Limitations & Future Work

  • Based on Stable Diffusion v1.4; compatibility with newer models (e.g., SD-XL, SD3) remains unverified.
  • Each inversion step can require up to K=25 forward passes, still imposing computational overhead for real-time editing scenarios.
  • The convergence of fixed-point search lacks rigorous theoretical guarantees and relies on empirically-set hyperparameters.

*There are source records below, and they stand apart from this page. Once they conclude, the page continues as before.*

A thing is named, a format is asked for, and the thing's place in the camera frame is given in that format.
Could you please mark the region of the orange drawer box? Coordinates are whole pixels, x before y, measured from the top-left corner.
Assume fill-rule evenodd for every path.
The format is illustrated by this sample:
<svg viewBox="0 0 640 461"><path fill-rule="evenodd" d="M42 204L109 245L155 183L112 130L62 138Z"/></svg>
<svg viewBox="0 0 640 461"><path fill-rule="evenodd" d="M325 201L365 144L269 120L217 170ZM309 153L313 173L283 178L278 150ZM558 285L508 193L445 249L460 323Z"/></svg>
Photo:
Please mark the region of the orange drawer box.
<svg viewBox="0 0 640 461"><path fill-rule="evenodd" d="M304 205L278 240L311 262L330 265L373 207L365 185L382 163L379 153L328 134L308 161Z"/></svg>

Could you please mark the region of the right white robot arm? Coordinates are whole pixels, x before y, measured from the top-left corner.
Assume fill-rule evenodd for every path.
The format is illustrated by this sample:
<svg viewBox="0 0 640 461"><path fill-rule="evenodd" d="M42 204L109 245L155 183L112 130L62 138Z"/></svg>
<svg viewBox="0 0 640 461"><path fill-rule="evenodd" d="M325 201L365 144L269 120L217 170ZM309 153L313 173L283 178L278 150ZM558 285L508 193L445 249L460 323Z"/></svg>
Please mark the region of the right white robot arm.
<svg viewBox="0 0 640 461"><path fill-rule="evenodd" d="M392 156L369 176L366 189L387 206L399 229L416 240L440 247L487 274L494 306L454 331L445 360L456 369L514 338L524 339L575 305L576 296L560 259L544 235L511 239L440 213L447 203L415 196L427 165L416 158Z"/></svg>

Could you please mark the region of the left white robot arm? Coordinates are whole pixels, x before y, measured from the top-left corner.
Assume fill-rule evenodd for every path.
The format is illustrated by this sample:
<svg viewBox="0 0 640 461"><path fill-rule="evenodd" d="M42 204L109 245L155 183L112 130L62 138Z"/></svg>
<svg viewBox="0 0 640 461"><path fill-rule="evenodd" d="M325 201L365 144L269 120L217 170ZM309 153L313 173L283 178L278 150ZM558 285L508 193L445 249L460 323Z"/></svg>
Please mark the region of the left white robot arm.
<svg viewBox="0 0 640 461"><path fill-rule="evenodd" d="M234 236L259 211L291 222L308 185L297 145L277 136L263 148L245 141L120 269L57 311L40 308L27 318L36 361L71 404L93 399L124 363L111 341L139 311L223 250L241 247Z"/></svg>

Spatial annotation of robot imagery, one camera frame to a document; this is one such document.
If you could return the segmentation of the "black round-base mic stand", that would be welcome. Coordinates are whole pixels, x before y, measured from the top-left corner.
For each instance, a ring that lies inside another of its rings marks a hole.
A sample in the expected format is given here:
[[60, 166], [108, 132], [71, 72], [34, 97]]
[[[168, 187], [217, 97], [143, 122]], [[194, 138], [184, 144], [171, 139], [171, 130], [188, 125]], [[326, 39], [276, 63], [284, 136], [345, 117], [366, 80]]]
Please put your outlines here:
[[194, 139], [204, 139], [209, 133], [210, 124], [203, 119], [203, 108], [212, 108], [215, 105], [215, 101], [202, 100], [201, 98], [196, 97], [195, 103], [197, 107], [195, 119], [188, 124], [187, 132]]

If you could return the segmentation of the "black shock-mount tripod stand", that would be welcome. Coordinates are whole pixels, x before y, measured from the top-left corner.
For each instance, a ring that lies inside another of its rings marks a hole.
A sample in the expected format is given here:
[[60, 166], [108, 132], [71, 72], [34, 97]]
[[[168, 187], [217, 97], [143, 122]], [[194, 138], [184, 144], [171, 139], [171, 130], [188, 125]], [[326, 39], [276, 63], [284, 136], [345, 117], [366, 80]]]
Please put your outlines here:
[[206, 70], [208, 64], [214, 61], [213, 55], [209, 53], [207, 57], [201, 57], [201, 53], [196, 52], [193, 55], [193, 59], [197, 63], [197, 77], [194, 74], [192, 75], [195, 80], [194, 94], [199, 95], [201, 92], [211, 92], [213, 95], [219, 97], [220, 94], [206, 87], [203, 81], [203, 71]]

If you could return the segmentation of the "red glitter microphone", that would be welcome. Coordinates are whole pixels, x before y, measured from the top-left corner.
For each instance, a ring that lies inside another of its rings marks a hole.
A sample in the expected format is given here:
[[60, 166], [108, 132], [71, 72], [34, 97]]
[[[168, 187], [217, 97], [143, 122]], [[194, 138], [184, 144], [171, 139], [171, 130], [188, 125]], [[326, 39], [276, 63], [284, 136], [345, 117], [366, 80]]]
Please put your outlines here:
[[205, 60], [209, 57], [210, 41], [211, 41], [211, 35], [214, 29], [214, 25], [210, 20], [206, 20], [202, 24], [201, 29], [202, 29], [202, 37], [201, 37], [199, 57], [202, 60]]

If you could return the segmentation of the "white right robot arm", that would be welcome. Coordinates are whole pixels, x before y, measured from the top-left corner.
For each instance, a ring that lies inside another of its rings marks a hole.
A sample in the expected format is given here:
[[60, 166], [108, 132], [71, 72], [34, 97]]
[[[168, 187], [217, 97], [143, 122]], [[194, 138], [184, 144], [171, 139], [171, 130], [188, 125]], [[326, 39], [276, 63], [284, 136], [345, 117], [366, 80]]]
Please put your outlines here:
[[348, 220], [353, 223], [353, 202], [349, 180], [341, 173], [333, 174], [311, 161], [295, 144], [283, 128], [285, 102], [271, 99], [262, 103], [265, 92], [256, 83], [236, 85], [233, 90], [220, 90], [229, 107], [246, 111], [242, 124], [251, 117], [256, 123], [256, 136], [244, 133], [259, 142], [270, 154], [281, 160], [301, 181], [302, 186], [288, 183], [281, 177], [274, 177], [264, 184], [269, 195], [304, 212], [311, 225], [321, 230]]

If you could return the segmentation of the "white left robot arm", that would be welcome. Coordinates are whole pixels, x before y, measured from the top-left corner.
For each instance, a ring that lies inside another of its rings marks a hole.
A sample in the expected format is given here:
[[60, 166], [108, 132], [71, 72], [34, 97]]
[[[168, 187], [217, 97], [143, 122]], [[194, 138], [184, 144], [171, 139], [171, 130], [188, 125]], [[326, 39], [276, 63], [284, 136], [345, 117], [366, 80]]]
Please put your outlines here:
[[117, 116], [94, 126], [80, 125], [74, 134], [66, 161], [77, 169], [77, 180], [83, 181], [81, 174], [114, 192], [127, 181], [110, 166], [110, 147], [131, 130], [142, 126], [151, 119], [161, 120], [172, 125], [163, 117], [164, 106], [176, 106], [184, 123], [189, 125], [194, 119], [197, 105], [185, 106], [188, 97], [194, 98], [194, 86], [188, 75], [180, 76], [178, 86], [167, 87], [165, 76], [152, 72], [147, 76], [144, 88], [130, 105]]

  • The effectiveness of source prompt disentanglement is yet to be verified for extremely large-scale edits (e.g., completely changing the scene).

Rating

  • Novelty: ⭐⭐⭐⭐⭐ — Redefines the problem from the perspective of noise error; the fixed-point search idea is highly novel.
  • Value: ⭐⭐⭐⭐⭐ — Plug-and-play, 10 lines of code, multi-engine compatibility, and highly extensible.

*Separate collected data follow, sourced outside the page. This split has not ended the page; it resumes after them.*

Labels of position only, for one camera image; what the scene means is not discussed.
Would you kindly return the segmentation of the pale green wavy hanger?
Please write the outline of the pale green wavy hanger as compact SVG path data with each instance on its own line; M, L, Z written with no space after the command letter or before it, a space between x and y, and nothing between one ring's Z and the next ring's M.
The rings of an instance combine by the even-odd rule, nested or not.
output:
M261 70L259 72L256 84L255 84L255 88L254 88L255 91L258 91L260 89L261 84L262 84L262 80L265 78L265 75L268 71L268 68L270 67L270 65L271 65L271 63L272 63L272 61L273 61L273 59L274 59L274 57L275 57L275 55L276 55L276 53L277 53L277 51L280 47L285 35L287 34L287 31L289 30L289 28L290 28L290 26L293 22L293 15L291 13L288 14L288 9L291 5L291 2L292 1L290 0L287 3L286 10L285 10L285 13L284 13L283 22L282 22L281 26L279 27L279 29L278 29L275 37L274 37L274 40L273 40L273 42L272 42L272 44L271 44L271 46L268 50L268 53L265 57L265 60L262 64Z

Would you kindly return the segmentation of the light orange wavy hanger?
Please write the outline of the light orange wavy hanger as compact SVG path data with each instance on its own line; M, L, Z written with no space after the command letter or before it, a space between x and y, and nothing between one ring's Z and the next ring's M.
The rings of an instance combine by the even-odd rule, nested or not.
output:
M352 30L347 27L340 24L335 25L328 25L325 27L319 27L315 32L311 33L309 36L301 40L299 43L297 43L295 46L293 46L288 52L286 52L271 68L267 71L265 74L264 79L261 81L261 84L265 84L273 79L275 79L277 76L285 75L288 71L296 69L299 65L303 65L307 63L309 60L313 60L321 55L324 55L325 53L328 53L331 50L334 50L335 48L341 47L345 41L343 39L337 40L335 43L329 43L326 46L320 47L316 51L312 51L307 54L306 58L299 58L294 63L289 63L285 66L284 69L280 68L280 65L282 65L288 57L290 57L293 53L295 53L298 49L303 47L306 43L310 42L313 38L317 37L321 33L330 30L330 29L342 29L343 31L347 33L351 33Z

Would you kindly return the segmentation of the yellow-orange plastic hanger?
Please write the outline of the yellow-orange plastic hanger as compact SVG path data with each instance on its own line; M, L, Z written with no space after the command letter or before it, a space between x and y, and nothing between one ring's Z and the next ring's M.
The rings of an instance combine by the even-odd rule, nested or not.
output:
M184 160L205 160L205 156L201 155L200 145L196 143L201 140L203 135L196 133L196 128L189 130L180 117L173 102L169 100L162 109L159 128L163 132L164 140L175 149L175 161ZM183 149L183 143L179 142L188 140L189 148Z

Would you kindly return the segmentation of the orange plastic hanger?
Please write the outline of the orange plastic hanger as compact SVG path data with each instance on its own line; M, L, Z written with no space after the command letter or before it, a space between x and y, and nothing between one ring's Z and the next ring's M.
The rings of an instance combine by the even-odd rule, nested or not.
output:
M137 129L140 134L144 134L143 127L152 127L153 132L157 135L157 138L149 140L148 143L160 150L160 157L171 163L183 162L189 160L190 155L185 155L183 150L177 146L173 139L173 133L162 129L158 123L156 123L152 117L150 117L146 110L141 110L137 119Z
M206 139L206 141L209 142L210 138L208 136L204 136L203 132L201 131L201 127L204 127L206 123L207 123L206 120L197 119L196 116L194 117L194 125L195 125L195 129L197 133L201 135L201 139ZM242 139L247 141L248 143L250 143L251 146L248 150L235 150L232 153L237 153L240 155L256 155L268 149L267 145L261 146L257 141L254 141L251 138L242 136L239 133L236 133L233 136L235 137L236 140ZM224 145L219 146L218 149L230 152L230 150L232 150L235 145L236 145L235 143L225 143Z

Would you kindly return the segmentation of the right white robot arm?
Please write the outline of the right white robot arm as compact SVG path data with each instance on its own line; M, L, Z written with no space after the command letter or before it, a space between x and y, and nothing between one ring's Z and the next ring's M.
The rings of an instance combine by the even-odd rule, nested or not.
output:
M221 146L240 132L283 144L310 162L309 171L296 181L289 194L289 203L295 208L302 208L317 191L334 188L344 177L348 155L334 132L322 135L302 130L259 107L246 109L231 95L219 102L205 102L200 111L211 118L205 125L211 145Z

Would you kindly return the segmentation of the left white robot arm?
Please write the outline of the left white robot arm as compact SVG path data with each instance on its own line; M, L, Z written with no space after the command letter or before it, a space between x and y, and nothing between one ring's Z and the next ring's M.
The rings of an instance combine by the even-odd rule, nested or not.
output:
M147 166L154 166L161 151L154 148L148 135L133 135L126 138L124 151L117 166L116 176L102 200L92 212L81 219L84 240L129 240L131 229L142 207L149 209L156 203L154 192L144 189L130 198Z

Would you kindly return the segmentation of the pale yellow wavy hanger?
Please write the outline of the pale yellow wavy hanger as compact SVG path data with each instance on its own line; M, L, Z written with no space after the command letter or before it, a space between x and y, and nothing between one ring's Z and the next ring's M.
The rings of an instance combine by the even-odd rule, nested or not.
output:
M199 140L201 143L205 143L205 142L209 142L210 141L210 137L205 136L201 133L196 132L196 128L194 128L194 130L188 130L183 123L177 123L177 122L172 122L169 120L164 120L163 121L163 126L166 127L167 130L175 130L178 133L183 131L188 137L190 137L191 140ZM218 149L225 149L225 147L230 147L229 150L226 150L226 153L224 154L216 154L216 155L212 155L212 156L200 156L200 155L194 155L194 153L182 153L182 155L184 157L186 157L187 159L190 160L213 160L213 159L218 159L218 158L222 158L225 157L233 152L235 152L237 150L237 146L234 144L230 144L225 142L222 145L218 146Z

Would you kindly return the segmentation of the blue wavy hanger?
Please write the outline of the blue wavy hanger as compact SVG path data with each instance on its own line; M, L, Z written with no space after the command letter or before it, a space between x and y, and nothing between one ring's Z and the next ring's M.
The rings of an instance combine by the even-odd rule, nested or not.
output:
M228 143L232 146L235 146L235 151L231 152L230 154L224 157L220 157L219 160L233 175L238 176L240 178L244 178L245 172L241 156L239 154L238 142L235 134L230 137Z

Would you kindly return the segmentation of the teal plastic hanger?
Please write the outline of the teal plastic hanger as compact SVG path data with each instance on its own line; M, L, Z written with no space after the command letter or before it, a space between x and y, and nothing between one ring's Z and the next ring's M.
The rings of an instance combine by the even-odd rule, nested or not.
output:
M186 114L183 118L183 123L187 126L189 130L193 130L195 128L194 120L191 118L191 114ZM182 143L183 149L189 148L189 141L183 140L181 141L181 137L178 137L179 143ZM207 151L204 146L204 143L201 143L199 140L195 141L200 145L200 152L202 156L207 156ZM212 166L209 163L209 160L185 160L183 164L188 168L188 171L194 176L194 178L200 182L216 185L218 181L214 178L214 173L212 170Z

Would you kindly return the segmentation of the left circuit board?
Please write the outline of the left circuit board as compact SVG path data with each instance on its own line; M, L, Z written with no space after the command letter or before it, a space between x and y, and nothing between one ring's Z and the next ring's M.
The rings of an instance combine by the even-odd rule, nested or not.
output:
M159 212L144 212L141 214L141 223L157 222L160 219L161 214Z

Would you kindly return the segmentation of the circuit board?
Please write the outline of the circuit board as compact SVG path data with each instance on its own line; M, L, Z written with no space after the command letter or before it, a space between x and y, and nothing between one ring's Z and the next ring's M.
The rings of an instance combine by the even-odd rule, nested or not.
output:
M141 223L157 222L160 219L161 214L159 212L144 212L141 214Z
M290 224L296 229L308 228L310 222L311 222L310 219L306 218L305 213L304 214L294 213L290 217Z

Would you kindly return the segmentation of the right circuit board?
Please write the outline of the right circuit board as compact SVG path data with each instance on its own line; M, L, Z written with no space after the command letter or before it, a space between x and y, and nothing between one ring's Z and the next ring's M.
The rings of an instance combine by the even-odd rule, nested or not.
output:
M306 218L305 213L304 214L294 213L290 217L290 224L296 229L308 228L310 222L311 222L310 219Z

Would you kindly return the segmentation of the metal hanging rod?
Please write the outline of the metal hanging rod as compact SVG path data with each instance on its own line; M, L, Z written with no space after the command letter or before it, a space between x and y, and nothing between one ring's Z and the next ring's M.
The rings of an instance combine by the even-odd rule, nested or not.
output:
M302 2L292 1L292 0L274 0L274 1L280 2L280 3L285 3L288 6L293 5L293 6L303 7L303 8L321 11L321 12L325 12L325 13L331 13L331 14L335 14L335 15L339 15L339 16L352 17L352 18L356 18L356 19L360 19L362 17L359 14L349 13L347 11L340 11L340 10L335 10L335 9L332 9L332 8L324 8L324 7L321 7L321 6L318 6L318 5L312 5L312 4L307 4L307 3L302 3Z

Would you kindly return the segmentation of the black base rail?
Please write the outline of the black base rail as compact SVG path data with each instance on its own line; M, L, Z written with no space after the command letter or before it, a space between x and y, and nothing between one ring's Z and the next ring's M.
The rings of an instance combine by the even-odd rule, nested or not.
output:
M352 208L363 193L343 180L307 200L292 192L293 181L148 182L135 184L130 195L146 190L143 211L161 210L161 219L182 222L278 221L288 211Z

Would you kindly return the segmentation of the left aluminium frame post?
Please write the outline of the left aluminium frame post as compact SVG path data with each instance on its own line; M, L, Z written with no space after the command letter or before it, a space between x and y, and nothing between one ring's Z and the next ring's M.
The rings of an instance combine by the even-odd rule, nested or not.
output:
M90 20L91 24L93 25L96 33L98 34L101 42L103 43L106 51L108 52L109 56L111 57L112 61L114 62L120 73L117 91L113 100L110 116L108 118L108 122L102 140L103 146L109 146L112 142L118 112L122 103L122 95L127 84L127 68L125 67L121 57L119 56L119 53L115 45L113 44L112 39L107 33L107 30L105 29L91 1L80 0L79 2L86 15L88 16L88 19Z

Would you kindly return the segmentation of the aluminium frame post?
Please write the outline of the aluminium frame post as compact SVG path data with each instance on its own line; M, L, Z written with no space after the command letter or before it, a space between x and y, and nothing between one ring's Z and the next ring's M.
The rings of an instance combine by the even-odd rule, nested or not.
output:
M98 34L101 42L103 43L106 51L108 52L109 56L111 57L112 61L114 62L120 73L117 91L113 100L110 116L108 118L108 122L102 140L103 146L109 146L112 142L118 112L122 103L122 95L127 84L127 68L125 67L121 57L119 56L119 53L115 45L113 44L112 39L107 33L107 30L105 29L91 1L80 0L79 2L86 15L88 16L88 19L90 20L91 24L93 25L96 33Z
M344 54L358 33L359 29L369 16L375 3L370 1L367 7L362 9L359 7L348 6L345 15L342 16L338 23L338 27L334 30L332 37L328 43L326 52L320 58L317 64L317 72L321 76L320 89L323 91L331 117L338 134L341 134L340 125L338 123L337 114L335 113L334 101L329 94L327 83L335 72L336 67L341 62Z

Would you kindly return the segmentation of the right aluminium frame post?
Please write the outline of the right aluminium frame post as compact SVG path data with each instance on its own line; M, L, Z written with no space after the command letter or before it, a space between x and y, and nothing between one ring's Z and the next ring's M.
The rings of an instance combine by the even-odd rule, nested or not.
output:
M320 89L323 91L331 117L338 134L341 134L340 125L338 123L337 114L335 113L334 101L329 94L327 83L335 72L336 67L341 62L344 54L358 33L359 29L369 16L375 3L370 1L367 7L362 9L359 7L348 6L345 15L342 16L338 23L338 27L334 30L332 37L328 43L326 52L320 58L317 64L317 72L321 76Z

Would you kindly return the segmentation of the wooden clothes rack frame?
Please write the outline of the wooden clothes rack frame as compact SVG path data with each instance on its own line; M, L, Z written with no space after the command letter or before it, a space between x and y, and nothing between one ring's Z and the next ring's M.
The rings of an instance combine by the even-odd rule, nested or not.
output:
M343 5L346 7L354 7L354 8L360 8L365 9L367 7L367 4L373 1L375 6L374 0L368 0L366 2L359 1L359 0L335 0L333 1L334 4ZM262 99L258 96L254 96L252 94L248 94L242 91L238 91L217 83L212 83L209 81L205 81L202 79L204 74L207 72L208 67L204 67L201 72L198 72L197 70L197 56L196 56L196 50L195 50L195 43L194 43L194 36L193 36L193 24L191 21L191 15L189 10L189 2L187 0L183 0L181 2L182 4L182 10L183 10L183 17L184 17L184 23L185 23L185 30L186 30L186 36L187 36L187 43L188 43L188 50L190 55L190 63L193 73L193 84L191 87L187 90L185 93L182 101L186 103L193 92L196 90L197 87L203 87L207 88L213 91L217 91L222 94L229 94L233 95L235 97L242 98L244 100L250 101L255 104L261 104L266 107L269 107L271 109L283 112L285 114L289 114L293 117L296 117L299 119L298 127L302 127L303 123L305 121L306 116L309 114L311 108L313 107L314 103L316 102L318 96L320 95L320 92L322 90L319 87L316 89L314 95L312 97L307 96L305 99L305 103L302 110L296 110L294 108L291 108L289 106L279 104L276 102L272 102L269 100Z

  • Experimental Thoroughness: ⭐⭐⭐⭐⭐ — Three engines × two benchmark datasets, thorough ablation, and extensions to customized editing.
  • Writing Quality: ⭐⭐⭐⭐ — The motivation is clearly articulated, but there are many mathematical symbols, and some derivations could be more concise.